Cão da PM localiza maconha em matagal

O pastor alemão Sadam, do canil da Polícia Militar de Araçatuba, demonstrou hoje que merece do título de campeão brasileiro de faro, conquistado durante o 5º Concurso de Cães da Polícia e Convidados, realizado no mês passado em São Paulo. O cão, de um ano e dez meses, localizou um pé de maconha de 80 centímetros em um terreno baldio do bairro Abílio Mendes, periferia da cidade. A Polícia Militar recebeu uma denúncia, por volta de 13h30, de que ?desocupados? estavam consumindo drogas no terreno. Oito pessoas foram detidas e revistadas.
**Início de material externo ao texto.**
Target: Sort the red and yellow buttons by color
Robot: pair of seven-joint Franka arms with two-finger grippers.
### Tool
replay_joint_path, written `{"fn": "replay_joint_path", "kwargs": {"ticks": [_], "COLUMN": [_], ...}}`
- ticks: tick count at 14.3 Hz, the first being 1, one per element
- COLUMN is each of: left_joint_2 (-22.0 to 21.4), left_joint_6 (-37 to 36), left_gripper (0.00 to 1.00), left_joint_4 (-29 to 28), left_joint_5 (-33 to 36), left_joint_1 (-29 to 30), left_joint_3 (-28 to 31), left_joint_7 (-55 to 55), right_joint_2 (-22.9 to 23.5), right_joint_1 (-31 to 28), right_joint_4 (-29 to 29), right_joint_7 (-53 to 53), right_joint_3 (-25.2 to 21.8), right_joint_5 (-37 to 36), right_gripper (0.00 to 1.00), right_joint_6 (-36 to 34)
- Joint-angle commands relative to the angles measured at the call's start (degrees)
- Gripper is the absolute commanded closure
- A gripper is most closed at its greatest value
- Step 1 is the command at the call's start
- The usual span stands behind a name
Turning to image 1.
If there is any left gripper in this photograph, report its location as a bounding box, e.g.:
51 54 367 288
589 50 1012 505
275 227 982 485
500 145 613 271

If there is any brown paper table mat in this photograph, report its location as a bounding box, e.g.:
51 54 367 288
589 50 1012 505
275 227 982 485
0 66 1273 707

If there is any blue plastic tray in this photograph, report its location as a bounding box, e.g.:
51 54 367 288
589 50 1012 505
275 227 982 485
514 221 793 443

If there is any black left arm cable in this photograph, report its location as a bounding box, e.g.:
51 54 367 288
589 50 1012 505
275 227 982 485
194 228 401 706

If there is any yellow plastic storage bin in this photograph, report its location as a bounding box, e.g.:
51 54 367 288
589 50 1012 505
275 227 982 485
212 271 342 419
Nada foi encontrado em poder delas, além de documentos e pertences pessoais.No entanto, o cão, que é treinado especialmente para farejar maconha, começou a percorrer o terreno até encontrar o pé da erva, em meio ao matagal. Ele também localizou um cachimbo artesanal."Quando ele achou a planta, não parava de cheirá-la e tentava arrancar as folhas com os dentes", contou o cabo Adivá Beija-Flor, que conduziu o cão durante a batida policial. No treinamento que o tornou especialista em farejar maconha, Sadam era incitado a correr atrás de uma pequena bola contendo uma porção da droga em seu interior. Isso fez o animal memorizar o cheiro de maconha.Além de Sadam, o canil da PM de Araçatuba tem mais dois animais que farejam drogas: Rambo, um labrador de 13 meses, treinado para localizar cocaína e crack; e Shena, uma cadela, também da raça labrador, e com a mesma idade de Rambo, que fareja maconha. Na competição em que conquistou o título de campeão brasileiro de faro, realizada no 3º Batalhão de Choque da Capital, Sadam teve como adversários 14 cães das raças cocker e labrador, considerados mais eficientes em faro do que os pastores alemães.O pé de maconha encontrado pelo cachorro foi arrancado e levado para a Delegacia de Investigações Sobre Entorpecentes de Araçatuba para registro de boletim de ocorrência. De lá, a planta seria levada para o Instituto de Criminalística para exame de constatação. Apesar de a Polícia Militar contar com cães farejadores eficientes, não é comum a localização de pés de maconha na cidade. "Este é o terceiro caso em 10 anos", informou um investigador. É mais comum a apreensão da erva já pronta para consumo.